The answer, ironically, is the culture makers.
With so many downtown artists struggling just to make rent, finding adequate space to pursue their poorly paid passion projects becomes next to impossible. And from dancers to directors, sculptors to musicians, that space is the difference between practicing the craft and locking it up in storage to collect dust.
“Artists have a lot of the same problems in a city as low-income people,” says Paul Bartlett, former chair and public member of the Community Board 3 Arts Task Force. “A lot of them make art as their passion, and then have to find more work [to support themselves]”.
“Manhattan is not a place where culture can find roots and grow,” says Bob Lee, director for the Asian American Arts Council. “Our goal is linked fundamentally to affordable housing staying in this community.”
For the Community Board 3 Arts Task Force, it’s also linked to better transparency and access to Community Facility Use buildings.
Community facilities are codified as such with the Department of City Planning when developers request to build outside of the designated Floor Area Ratio (FAR) on the plot for which they own deeds. The FAR of any given building – which designates the sum height and width a building can extend – can be stretched if the developers offer a community kickback in the form of some public space (e.g. a plaza, a public use ground floor, etc.).
But according to Tamara Greenfield, CB3 Arts Task Force member and executive director of Fourth Arts Block, there’s little accountability in the city for buildings that don’t keep up their end of the bargain. That is to say, once a developer gets a permit to build bigger, they often let the “community space” end of the bargain to the wayside.

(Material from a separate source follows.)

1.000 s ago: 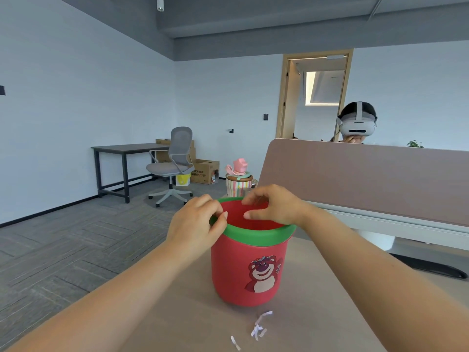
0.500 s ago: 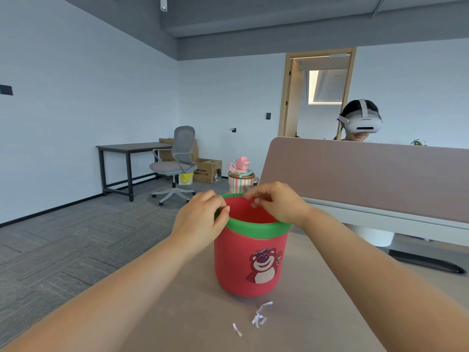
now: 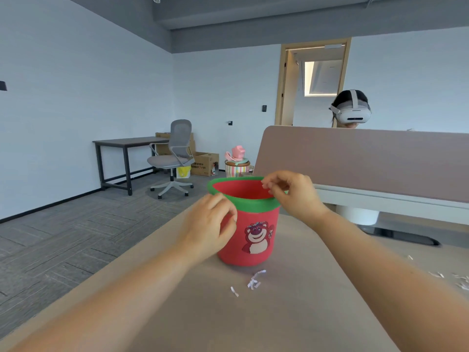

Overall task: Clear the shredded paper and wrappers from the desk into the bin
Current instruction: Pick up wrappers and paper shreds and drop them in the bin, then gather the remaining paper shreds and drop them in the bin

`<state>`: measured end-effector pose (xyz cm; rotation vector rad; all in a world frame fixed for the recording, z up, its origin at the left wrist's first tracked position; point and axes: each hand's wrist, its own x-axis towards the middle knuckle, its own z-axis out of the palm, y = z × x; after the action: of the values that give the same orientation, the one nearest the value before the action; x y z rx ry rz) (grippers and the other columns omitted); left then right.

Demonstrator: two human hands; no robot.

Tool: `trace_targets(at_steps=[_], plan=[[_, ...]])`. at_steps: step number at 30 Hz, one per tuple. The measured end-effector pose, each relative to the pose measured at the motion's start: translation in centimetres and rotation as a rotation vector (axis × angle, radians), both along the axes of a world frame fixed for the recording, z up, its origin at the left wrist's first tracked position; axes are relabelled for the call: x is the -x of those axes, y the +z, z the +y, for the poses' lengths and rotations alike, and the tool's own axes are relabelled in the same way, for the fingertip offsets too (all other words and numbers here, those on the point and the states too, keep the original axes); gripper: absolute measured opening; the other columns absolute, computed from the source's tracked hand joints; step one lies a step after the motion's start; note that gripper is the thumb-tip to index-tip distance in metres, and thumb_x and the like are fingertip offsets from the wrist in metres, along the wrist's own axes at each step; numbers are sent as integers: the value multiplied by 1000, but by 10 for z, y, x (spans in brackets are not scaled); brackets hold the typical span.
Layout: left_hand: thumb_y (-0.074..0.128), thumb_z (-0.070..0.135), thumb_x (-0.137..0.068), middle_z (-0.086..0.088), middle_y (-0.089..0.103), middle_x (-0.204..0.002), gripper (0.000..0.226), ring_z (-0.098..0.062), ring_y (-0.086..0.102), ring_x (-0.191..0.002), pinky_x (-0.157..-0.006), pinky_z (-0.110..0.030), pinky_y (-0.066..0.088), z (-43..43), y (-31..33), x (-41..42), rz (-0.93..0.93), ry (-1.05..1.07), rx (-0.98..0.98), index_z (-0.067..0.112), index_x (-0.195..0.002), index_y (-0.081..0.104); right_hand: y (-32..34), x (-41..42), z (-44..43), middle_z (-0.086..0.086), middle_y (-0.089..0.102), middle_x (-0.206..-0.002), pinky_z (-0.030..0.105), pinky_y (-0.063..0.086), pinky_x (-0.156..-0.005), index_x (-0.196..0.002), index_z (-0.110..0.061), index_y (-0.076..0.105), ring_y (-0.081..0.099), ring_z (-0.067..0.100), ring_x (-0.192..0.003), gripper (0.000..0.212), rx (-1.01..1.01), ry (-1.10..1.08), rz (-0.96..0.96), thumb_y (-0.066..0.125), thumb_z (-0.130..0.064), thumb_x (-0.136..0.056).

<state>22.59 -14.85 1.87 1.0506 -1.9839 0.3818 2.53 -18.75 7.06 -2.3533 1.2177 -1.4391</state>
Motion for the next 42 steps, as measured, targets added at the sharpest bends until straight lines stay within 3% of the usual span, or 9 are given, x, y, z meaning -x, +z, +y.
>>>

Greenfield spoke of a general lack of transparency around the spaces, and mentioned hearsay of unutilized spaces throughout the city. Former task force chair Jon Hanvik envisioned a publically accessible database where artists can find the space they need downtown online at the Community Board 3 website. The New York City and Company Foundation provided the CB3 task force a $6,000 grant in 2010 to publish a brochure of all the non-profit cultural resources the neighborhood had to offer. Uploading that brochure to the internet alongside a list of easy access spaces is at the top of the agenda for the CB3 taskforce, which would in turn help downtown artists that much more in their quest to self-express and make ends meet. And that’s a hard quest for which they can use all the help they can get.
The Department of City Planning did not respond to a request by Our Town Downtown for information about transparency and government accountability.
“The fact of the matter,” said task force member Ralph Lewis, “is that, as artists, the deck is stacked against us.”